CFR’s Stewart Patrick, director of the International Institutions and Global Governance program, spoke to DCFR Monday about fragile states, global threats, and international security. He said that failed states are considered by many to be the source of major security threats, but study really shows that they create misery mainly for their own people. A deep study of failed states shows that most transnational problems have their origin in wealthier states (like Russia and Venezuela). Patrick sought to go beyond common misconceptions about “failed or failing states” in his new book. (Though Patrick prefers the term “fragile state” over “failed,” a nuance highly appreciated by DCFR members. ‘Failed’ carries many negative connotations and creates its own political baggage and discord for those who might lend a helping hand.)

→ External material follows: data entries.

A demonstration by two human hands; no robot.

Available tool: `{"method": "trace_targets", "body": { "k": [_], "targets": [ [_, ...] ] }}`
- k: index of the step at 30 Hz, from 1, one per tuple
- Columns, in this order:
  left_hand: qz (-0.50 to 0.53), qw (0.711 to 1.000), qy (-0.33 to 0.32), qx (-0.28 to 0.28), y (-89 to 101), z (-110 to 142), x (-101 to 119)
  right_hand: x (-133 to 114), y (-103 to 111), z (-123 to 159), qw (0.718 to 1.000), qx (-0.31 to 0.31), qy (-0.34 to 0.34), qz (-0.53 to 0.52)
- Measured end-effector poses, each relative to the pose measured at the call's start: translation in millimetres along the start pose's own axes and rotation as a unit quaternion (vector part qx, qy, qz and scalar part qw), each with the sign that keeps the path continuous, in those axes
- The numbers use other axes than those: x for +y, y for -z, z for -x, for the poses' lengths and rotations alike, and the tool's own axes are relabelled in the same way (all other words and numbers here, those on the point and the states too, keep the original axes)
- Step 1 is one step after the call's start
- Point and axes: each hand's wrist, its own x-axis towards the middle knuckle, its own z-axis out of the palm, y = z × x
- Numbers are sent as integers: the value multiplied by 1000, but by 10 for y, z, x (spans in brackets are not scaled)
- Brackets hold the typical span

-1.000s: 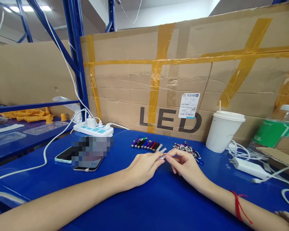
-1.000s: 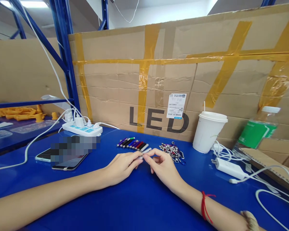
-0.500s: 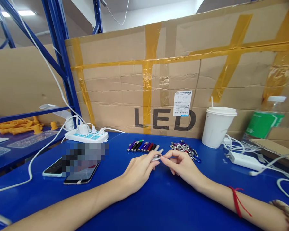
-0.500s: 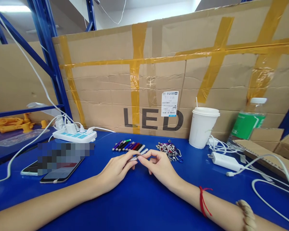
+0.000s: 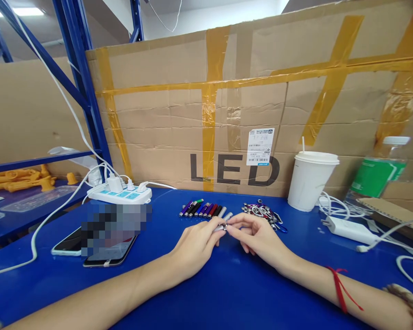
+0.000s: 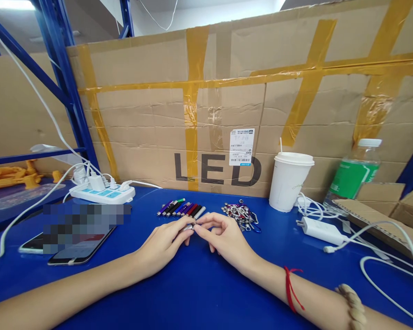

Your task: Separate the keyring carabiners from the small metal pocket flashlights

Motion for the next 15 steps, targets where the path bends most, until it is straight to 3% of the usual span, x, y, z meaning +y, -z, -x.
{"method": "trace_targets", "body": {
  "k": [15],
  "targets": [
    [9, 1000, -4, -5, -20, -17, -24, -11, -4, 42, 999, -9, 31, 16]
  ]
}}
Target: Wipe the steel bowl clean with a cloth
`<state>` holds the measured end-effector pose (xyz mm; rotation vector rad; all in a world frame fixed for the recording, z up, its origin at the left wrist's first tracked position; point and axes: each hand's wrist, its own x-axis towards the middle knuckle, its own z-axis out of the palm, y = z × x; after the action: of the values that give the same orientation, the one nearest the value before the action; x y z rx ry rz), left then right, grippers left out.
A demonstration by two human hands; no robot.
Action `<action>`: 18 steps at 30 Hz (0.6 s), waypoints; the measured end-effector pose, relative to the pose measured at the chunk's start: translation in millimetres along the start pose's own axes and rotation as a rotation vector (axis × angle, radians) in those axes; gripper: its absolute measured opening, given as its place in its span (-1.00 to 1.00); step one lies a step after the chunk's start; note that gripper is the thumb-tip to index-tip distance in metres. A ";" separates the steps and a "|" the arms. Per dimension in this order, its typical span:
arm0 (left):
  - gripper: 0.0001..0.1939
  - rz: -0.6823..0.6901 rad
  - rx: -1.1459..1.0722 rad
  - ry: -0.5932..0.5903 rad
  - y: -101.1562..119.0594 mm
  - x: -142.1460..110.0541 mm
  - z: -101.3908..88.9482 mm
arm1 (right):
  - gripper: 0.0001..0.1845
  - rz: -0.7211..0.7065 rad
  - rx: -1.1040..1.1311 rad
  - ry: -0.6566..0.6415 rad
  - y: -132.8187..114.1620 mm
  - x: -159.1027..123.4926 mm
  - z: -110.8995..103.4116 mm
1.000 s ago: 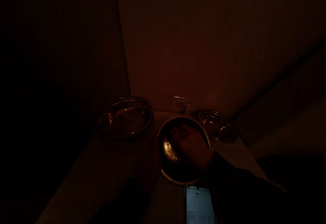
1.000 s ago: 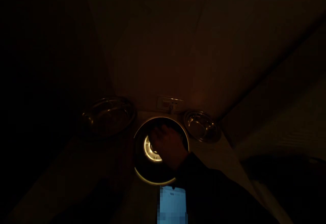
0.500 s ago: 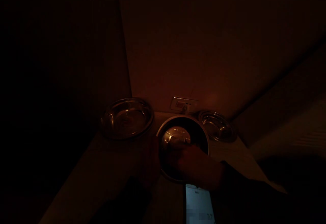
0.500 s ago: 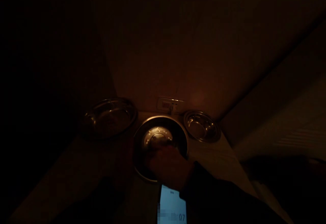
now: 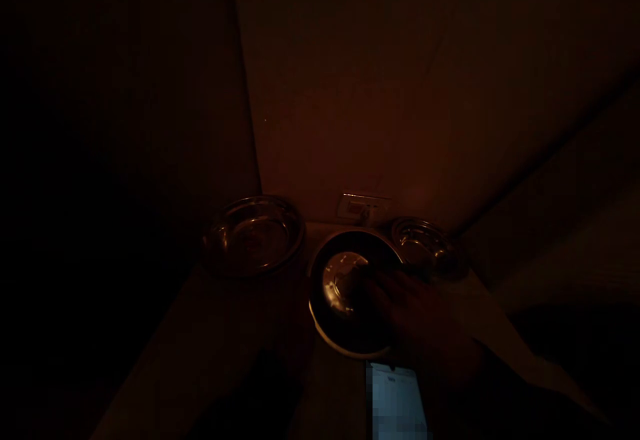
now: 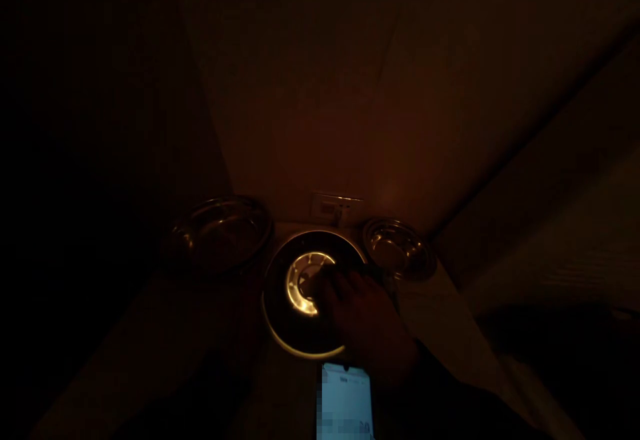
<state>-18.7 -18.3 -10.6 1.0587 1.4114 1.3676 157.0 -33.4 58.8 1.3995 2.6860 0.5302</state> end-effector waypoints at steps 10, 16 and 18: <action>-0.56 0.023 0.036 -0.185 5.2 -4.7 -6.8 | -0.63 -0.028 0.215 -0.201 3.2 6.9 14.0; -0.63 -0.134 0.106 -0.136 15.0 2.4 -6.8 | -0.72 -0.133 0.345 -0.273 12.5 7.9 12.1; -0.59 -0.160 0.049 -0.159 14.7 4.5 -6.3 | -0.70 -0.158 0.360 -0.272 13.2 9.3 11.2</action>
<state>-25.8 -15.1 3.9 1.0389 1.3863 1.1146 164.3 -16.0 53.6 1.2036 2.7179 -0.1554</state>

One member had this takeaway from his talk: ‘Many states that would not be considered failed states, like Pakistan and Mexico, have geographic areas within them that are essentially autonomous, ungoverned, and perhaps ungovernable.’ Also suggested was that perhaps, the post-cold-war era can be called the “era of the failed state” since old models of state sovereignty are increasingly being found wanting. While the external trappings of state sovereignty, like borders, flags, pomp and circumstance, are relatively easy to create, the inner structures that make states real — like central banks, a strong civil service, a strong sense of cultural/national identity—can take decades or centuries to evolve.

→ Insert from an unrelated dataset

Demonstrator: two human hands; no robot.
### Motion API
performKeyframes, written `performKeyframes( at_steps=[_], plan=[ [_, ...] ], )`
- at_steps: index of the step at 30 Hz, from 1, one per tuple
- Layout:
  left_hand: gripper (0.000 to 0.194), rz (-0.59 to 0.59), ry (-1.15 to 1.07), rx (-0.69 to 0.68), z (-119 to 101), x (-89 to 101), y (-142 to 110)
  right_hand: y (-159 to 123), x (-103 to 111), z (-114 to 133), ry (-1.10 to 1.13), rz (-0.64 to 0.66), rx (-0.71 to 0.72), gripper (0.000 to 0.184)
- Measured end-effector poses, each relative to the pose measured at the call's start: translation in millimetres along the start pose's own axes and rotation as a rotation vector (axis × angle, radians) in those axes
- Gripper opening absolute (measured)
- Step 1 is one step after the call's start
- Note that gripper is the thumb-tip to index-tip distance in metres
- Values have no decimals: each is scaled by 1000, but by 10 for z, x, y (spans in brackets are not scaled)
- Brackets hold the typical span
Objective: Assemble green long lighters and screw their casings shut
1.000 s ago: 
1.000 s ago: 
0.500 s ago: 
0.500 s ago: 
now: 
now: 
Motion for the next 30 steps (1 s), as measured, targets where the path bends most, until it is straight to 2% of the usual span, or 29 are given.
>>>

For more about Patrick’s new book, “Weak Links: Fragile States, Global Threats, and International Security,” please go here. Gareth Evans, former foreign minister of Australia says, “Stewart Patrick’s brilliantly researched book is an overdue corrective to some of the overwrought claims about the problems posed by failing, failed, and phantom states. He shows that every state situation is different, demanding its own analysis and its own policy solution. Meticulously and impressively argued.”